Examples of genuine QM abelian surfaces which are modular

TL;DR

This paper provides explicit examples of genuine quaternionic abelian surfaces over imaginary quadratic fields, supporting the conjecture that such surfaces correspond to Bianchi modular forms and answering a question about their existence.

Contribution

It offers the first explicit examples of genuine quaternionic abelian surfaces associated with Bianchi modular forms, confirming a key conjecture in the field.

Findings

Explicit examples of genuine quaternionic abelian surfaces are constructed.

These surfaces correspond to genuine Bianchi newforms, confirming their existence.

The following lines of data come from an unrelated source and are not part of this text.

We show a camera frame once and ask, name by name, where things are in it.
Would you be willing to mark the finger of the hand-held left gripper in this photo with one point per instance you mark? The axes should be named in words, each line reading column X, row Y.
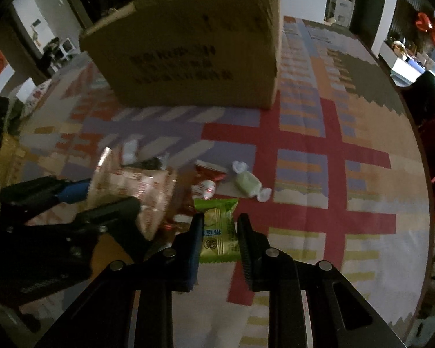
column 74, row 191
column 119, row 214

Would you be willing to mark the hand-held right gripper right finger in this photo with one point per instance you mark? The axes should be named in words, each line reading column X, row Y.
column 245, row 253

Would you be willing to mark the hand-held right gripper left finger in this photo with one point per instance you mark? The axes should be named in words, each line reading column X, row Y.
column 193, row 253

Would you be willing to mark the green snack packet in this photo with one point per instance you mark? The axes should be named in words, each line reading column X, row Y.
column 217, row 232

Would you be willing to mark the green candy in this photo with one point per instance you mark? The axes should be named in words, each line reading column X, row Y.
column 248, row 183

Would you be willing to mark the brown cardboard box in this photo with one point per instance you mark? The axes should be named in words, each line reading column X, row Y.
column 203, row 43

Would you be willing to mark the white wrapped snack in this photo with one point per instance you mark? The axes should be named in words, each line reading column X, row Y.
column 130, row 150

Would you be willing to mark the red and white round candy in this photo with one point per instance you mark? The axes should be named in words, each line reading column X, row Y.
column 205, row 189

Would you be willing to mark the red snack packet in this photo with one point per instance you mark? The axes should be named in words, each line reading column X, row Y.
column 210, row 169

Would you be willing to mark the floral cushion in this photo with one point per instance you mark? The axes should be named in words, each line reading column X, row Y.
column 36, row 98

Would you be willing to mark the white small cabinet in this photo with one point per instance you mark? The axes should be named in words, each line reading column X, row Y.
column 68, row 48

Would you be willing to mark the patterned colourful rug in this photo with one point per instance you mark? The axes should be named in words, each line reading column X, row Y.
column 348, row 152

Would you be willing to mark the white counter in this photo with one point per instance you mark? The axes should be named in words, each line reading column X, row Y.
column 402, row 69

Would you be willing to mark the white storage box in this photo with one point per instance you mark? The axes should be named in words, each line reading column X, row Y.
column 342, row 7

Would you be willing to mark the red bow decoration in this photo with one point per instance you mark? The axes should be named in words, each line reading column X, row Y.
column 424, row 21

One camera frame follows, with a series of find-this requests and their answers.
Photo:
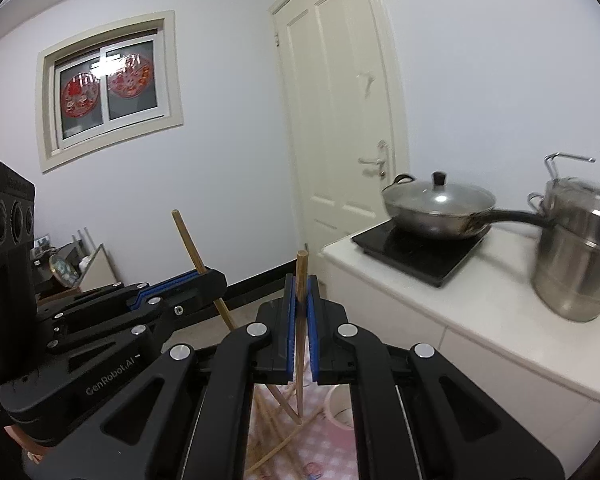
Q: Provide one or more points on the white framed window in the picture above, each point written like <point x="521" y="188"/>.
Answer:
<point x="130" y="110"/>

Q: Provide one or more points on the red paper window cutout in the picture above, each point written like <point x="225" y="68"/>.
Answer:
<point x="80" y="95"/>
<point x="127" y="77"/>

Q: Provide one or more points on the pink checkered tablecloth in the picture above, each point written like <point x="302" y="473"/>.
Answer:
<point x="325" y="455"/>

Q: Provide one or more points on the glass wok lid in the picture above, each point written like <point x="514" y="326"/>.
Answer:
<point x="440" y="200"/>

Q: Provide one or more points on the white counter cabinet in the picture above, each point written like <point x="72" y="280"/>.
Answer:
<point x="480" y="315"/>

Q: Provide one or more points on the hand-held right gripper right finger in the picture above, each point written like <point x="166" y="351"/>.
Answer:
<point x="314" y="340"/>

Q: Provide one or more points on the white door hook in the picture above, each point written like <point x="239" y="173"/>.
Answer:
<point x="366" y="82"/>

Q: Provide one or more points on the pink cup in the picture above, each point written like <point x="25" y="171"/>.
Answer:
<point x="336" y="412"/>

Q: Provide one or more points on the black induction cooker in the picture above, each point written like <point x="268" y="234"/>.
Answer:
<point x="420" y="255"/>

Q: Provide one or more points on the long wooden chopstick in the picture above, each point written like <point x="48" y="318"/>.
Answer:
<point x="187" y="240"/>
<point x="302" y="270"/>

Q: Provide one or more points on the bunch of wooden chopsticks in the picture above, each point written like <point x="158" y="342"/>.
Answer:
<point x="267" y="420"/>

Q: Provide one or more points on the round gold-framed clock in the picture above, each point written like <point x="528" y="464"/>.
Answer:
<point x="64" y="271"/>

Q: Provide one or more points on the stainless steel steamer pot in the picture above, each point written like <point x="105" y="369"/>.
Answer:
<point x="575" y="260"/>

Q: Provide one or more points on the leaning framed board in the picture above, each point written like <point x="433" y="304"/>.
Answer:
<point x="100" y="270"/>

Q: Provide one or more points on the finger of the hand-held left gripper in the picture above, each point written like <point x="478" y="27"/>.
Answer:
<point x="105" y="375"/>
<point x="180" y="290"/>

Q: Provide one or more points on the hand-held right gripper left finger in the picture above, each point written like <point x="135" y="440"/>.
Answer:
<point x="291" y="330"/>

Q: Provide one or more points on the cream panel door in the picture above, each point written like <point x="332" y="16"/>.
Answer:
<point x="330" y="110"/>

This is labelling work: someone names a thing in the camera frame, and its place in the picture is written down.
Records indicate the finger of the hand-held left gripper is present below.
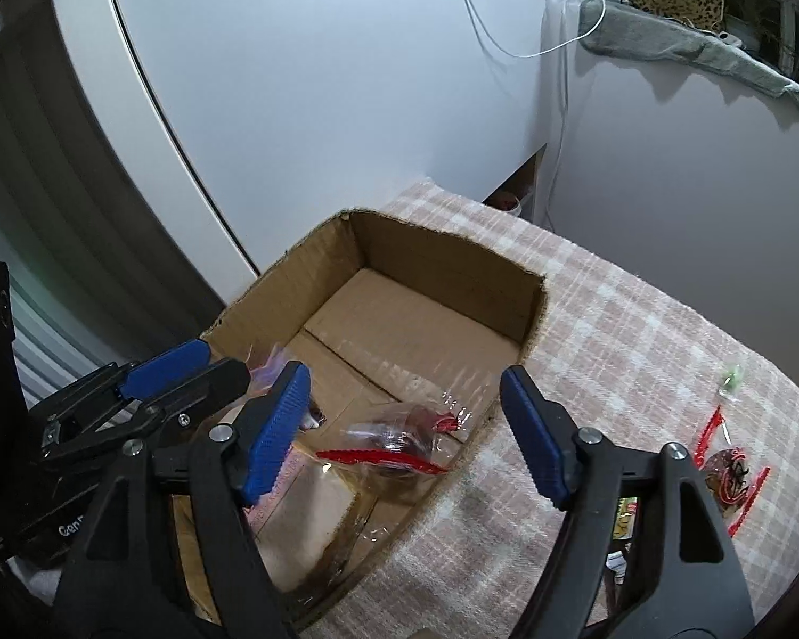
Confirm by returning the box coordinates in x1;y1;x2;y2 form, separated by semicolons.
30;339;213;440
40;358;252;473

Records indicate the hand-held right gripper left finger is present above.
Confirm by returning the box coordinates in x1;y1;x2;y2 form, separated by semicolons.
52;361;314;639

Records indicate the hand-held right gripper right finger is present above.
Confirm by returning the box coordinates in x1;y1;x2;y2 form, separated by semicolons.
499;365;756;639

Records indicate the cardboard box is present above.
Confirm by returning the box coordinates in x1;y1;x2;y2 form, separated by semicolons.
172;208;551;621

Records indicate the clear red-edged snack packet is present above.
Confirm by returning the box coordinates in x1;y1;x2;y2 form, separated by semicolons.
692;409;773;537
316;403;470;480

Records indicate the clear plastic packet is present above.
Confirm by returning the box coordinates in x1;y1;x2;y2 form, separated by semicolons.
293;472;401;596

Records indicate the colourful snack packet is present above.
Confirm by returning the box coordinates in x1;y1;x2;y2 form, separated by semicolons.
606;496;640;587

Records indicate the pink checked tablecloth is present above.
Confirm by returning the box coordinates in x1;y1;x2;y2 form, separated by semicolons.
293;176;799;639

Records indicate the grey ribbed panel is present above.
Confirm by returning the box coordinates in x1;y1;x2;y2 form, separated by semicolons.
0;13;260;414

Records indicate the green wrapped candy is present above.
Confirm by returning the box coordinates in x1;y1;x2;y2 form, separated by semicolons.
718;363;747;407

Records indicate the white wardrobe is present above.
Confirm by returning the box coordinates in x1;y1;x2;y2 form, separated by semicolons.
46;0;590;310

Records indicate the grey cloth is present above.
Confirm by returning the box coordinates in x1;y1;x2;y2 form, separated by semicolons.
578;0;799;130

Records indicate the white cable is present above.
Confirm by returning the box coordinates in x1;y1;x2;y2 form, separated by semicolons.
446;0;614;61

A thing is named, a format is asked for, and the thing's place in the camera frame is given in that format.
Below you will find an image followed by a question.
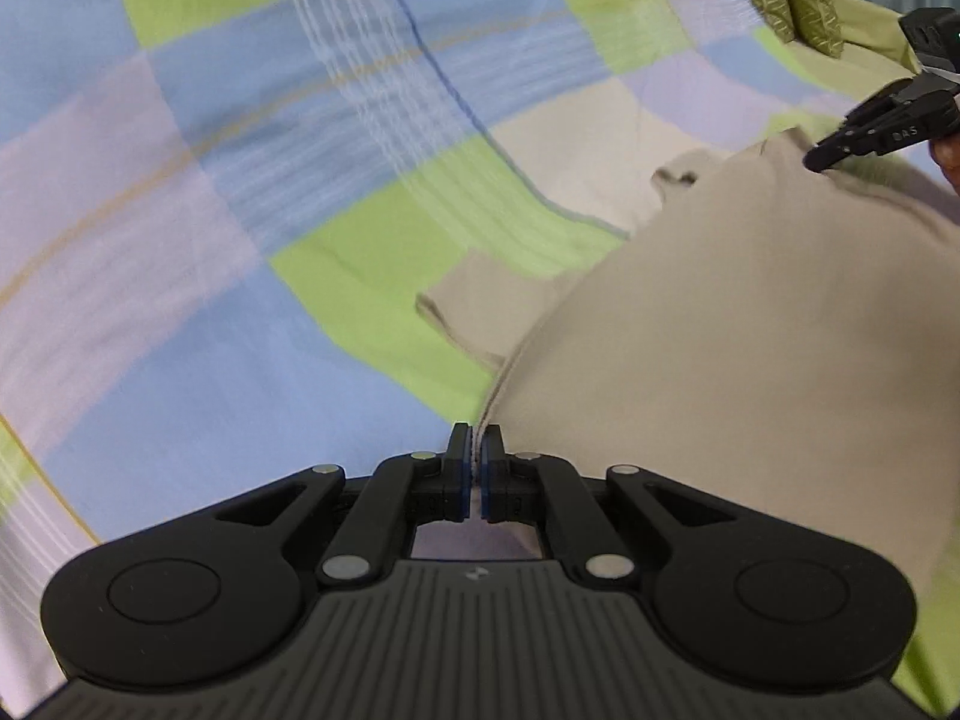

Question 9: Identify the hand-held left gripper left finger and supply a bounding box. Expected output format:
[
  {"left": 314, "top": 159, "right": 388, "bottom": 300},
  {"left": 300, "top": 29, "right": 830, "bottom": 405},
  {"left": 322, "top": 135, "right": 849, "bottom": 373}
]
[{"left": 216, "top": 424, "right": 475, "bottom": 590}]

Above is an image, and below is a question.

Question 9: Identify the beige shirt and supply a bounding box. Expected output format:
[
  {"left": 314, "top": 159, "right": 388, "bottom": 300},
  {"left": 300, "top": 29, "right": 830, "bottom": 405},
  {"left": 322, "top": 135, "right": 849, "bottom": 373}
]
[{"left": 416, "top": 126, "right": 960, "bottom": 601}]

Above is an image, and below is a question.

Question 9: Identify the person's right hand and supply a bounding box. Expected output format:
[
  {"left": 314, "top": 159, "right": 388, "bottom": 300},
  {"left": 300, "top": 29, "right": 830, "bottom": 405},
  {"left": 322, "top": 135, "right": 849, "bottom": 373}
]
[{"left": 930, "top": 135, "right": 960, "bottom": 198}]

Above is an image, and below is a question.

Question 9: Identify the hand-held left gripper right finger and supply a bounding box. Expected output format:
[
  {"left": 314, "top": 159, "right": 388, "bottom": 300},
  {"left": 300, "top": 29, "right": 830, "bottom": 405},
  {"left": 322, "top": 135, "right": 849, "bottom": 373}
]
[{"left": 480, "top": 424, "right": 740, "bottom": 589}]

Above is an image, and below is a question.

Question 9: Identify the plaid bed sheet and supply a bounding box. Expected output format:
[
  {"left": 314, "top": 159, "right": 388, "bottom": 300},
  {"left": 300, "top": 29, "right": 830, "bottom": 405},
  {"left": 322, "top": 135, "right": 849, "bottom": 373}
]
[{"left": 0, "top": 0, "right": 960, "bottom": 720}]

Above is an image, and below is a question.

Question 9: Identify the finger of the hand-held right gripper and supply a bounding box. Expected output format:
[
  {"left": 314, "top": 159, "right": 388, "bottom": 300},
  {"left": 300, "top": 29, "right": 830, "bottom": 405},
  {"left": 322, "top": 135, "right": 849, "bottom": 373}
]
[
  {"left": 846, "top": 76, "right": 960, "bottom": 128},
  {"left": 802, "top": 99, "right": 960, "bottom": 173}
]

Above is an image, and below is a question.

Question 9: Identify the green sofa cover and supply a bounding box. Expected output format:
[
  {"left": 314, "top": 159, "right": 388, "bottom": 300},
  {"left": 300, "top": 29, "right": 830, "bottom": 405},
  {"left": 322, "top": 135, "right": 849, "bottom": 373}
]
[{"left": 701, "top": 0, "right": 960, "bottom": 102}]

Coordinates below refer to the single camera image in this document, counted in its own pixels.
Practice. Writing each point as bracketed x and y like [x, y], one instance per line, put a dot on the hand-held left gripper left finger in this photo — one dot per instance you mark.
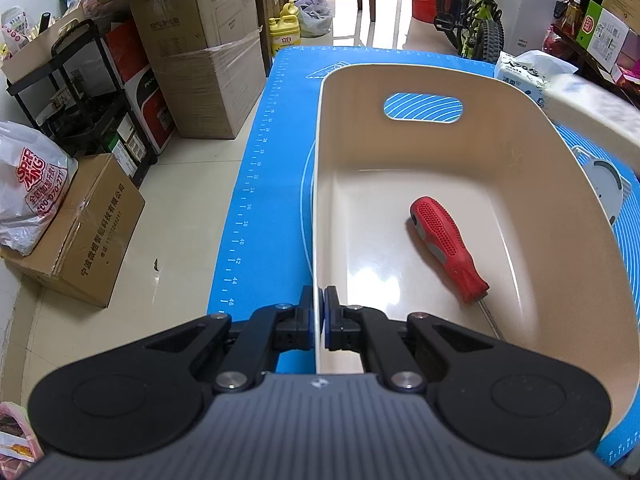
[312, 321]

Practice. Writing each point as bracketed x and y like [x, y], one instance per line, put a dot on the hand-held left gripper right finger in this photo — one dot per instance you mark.
[328, 321]

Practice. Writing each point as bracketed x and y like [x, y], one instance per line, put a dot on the cream plastic storage bin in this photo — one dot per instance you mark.
[400, 160]

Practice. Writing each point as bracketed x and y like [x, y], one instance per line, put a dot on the white round bracket device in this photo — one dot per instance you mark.
[602, 180]

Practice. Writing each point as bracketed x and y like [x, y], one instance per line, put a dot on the blue silicone mat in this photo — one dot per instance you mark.
[270, 160]

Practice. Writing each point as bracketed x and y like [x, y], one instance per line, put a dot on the brown cardboard box black print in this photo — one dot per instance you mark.
[95, 240]

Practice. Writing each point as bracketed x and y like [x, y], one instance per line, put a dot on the large film-wrapped cardboard box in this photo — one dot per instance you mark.
[210, 95]

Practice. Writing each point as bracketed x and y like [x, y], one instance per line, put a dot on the red and white appliance box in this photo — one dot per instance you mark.
[150, 110]

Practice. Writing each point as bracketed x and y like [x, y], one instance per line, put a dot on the yellow detergent bottle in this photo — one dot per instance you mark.
[282, 37]
[290, 10]

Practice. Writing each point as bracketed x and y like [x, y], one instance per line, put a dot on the black shelf cart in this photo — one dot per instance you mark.
[85, 132]

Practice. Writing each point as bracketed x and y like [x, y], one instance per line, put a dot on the translucent plastic bag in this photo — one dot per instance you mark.
[314, 15]

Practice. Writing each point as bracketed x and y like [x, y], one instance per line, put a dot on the white tissue pack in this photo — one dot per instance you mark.
[520, 77]

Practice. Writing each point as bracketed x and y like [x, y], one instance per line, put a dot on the white plastic bag red print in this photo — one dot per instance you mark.
[30, 185]

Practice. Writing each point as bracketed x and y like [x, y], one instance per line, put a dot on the wooden cabinet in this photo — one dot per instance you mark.
[265, 10]

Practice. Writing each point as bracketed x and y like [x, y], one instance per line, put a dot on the pink snack packet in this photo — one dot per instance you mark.
[15, 435]

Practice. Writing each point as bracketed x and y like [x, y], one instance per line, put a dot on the green and black bicycle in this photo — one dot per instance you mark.
[475, 20]

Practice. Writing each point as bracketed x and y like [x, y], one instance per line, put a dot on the brown cardboard box blue print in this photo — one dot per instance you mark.
[200, 5]

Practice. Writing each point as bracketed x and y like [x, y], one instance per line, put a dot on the brown paper bag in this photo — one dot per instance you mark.
[40, 50]

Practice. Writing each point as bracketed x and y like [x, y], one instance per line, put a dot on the orange drink bottle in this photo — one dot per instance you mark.
[572, 17]

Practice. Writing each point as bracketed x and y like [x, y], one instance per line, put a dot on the green and white box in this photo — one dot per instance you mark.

Supports the modularity conjecture relating Bianchi forms to abelian surfaces.

Abstract

Let $K$ be an imaginary quadratic field. Modular forms for GL(2) over $K$ are known as Bianchi modular forms. Standard modularity conjectures assert that every weight 2 rational Bianchi newform has either an associated elliptic curve over $K$ or an associated abelian surface with quaternionic multiplication over $K$. We give explicit evidence in the way of examples to support this conjecture in the latter case. Furthermore, the quaternionic surfaces given correspond to genuine Bianchi newforms, which answers a question posed by J. Cremona as to whether this phenomenon can happen.